All right, next let's take a look at what you get

from a regression equation in terms of an equation.

So what you get is you get a regression equation

which gives you the direction, the size, those are the two things it gives you so

it gives a slope, and the slope would be plus or minus, and

there would be a size associated with that slope.

There would be a b value that associated with that coefficient, so

it gives you the size.

And then as we saw on the previous slide,

you also get a statistical significance value of it.

So you get a p value associated with each coefficient, which will tell you

whether that coefficient is helpful in terms of interpreting what you're getting,

in terms of predicting what you're getting as the y.

So is x1 or x2 or x3, each one of those a significant predictor of y.

The sign of each coefficient is going to be important and

how you would interpret the coefficient is, is that it would represent the mean

change in the response for one unit of change in the predictor.

The mean change in y for one unit of change in that x value.

That's how you would interpret this.

That's what would be the practical

12:21

interpretation of that particular independent variable.

And then, finally, you will have an equation that you can use.

So you'll get an equation that says y equals a particular intercept,

so just to make up an example here.

It could be y = 4 + .2 times

a + .3 times b + .6 times c.

What is it telling you?

Now you have an equation.

So if you had the values for a, b, and c, you can plug them in and

you can get a value for the y.

So let's take an example in order to use this idea of interpreting an equation.

So let's say that you have a potato chip company that is analyzing

factors that affect the percentage of broken potato chips in their bags.

And what they're looking at in terms of the independent variables.

So the dependent variable is broken potato chips.

The independent variable is the percentage of potato relative to other ingredients.

That's one independent variable.

And the other independent variable is the cooking temperature.

So, does cooking temperature and the percentage of

potato in the potato chips affect the number of broken potato chips in the bag?

The percentage of broken potato chips in a bag.

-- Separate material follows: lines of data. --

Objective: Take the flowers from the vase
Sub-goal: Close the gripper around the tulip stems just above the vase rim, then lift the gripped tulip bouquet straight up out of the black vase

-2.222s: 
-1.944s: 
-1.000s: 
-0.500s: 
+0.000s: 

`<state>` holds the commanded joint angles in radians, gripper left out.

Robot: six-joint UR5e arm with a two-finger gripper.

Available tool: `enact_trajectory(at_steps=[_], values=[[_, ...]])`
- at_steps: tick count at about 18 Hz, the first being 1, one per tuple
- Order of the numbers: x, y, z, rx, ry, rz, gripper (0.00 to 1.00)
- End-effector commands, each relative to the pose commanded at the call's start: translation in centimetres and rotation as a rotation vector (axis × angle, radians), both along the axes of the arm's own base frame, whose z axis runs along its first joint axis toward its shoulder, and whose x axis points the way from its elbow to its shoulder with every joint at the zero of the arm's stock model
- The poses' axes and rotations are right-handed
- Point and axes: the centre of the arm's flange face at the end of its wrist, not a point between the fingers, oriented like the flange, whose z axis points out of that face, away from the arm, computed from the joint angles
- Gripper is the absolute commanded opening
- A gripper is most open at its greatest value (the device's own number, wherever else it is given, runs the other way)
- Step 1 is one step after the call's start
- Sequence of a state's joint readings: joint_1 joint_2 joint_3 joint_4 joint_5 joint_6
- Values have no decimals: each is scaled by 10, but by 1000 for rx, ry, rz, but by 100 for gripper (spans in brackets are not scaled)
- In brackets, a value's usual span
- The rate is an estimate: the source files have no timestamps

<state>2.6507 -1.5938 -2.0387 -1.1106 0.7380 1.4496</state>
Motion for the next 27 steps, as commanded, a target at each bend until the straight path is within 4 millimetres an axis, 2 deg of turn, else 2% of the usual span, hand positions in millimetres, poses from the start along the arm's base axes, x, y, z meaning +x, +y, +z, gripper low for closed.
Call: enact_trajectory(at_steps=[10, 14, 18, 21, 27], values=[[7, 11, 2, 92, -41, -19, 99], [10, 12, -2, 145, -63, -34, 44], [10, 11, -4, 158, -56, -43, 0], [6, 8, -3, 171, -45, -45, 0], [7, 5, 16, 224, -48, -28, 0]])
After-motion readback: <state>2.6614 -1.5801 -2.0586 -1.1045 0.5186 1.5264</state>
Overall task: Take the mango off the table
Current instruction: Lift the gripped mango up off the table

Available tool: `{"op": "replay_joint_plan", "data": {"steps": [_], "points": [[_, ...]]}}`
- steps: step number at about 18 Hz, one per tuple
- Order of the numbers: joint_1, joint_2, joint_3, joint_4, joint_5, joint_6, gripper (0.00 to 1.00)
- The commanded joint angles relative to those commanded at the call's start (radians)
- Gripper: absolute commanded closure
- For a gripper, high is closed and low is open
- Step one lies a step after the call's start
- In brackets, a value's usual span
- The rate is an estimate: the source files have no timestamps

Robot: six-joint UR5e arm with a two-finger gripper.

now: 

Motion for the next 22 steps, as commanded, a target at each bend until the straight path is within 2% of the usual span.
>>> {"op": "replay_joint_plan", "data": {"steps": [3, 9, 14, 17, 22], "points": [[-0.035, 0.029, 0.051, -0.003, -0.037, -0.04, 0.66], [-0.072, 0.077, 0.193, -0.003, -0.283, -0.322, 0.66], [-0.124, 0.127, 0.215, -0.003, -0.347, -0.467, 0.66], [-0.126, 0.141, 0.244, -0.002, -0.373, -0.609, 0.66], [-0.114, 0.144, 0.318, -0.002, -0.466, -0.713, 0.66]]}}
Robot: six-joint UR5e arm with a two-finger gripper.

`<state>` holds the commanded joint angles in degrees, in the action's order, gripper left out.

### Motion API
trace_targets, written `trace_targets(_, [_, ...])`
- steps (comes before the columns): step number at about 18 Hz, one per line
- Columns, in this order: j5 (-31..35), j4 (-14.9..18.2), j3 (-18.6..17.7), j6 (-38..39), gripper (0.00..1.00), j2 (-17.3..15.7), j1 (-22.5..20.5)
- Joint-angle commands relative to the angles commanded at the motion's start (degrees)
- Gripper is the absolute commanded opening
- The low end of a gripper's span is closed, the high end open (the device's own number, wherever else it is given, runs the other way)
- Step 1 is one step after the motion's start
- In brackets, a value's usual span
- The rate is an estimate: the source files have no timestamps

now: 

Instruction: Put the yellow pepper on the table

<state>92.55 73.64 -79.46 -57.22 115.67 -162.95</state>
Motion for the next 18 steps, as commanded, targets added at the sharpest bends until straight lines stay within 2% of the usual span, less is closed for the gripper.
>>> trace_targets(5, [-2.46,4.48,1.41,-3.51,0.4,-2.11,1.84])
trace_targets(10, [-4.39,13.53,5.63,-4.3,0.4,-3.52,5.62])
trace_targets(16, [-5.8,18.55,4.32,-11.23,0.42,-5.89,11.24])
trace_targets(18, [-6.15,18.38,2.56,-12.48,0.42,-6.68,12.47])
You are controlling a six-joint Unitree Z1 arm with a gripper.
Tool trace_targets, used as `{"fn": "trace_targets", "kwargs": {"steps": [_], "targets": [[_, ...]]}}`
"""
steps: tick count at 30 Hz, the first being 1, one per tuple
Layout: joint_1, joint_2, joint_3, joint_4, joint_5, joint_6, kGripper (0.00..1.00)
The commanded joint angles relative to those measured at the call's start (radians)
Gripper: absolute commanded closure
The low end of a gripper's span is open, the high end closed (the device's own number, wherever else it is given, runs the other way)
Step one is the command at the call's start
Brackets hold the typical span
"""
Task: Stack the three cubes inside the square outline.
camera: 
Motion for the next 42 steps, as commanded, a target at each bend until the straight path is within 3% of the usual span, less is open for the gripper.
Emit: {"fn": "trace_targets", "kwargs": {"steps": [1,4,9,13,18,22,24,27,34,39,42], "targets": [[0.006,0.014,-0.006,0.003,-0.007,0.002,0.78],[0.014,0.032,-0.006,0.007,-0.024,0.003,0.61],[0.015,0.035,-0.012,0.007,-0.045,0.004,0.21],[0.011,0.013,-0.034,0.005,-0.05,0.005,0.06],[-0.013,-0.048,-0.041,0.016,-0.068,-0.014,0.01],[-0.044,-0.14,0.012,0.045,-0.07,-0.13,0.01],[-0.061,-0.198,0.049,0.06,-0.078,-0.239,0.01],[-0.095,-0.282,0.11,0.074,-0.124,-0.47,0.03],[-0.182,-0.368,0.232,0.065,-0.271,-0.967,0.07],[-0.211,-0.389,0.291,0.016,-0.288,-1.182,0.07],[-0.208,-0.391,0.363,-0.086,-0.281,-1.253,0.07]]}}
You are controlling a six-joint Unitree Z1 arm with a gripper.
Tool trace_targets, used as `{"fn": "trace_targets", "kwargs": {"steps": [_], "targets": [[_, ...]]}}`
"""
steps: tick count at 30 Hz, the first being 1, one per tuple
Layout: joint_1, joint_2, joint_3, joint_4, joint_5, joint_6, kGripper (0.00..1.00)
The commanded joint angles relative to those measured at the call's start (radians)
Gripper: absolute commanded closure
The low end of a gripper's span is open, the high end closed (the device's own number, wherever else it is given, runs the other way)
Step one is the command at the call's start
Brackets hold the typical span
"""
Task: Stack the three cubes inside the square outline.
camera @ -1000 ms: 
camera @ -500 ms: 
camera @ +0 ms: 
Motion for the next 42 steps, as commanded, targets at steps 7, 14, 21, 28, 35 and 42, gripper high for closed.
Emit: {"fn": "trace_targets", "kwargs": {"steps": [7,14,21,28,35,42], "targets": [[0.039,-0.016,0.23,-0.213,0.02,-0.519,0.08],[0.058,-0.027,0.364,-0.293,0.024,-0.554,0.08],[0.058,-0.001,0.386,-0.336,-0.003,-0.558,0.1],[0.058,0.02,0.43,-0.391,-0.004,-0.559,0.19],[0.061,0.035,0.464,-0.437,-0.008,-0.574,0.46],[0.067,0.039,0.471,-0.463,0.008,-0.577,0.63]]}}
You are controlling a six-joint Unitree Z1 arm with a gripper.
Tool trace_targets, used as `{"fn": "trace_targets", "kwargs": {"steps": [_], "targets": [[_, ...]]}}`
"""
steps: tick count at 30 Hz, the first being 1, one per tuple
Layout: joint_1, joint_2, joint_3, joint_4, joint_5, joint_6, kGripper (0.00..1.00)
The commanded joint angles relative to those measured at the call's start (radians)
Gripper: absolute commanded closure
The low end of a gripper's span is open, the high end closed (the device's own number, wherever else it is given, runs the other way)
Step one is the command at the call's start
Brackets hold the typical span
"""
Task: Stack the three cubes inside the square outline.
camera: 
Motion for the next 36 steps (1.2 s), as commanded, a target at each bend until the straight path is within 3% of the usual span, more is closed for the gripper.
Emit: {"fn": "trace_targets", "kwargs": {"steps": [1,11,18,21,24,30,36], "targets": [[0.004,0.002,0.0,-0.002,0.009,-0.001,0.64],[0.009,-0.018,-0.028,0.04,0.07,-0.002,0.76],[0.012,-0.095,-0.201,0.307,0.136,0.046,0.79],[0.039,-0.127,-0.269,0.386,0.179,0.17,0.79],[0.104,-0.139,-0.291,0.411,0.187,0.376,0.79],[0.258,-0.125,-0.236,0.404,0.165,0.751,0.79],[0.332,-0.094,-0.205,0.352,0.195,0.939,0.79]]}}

That's what we're looking at in this particular example.

And let's say you did the analysis based on some data and

you don't have the data right here, but you do have the results of the analysis.

So what you have right here is the results of the analysis,

it's giving you, let's say the equation was significant.

Again, you don't have the f value, you don't have the [INAUDIBLE] table, but

let's say that was significant and you've gone past that.

You said well the first thing we looked at was the S statistic for

the whole equation.

The model is significant.

We looked at the R squared.

The R squared is 67.2%.

That's telling you that 67.2% of

the variation in broken chips is explained by these to variables.

Are each of these two variables significant?

So let's take a look at that.

We see the P values for each of these variables.

Percentage, potato.

The P value is 0.001.

Cooking temperature, the P value is 0.02.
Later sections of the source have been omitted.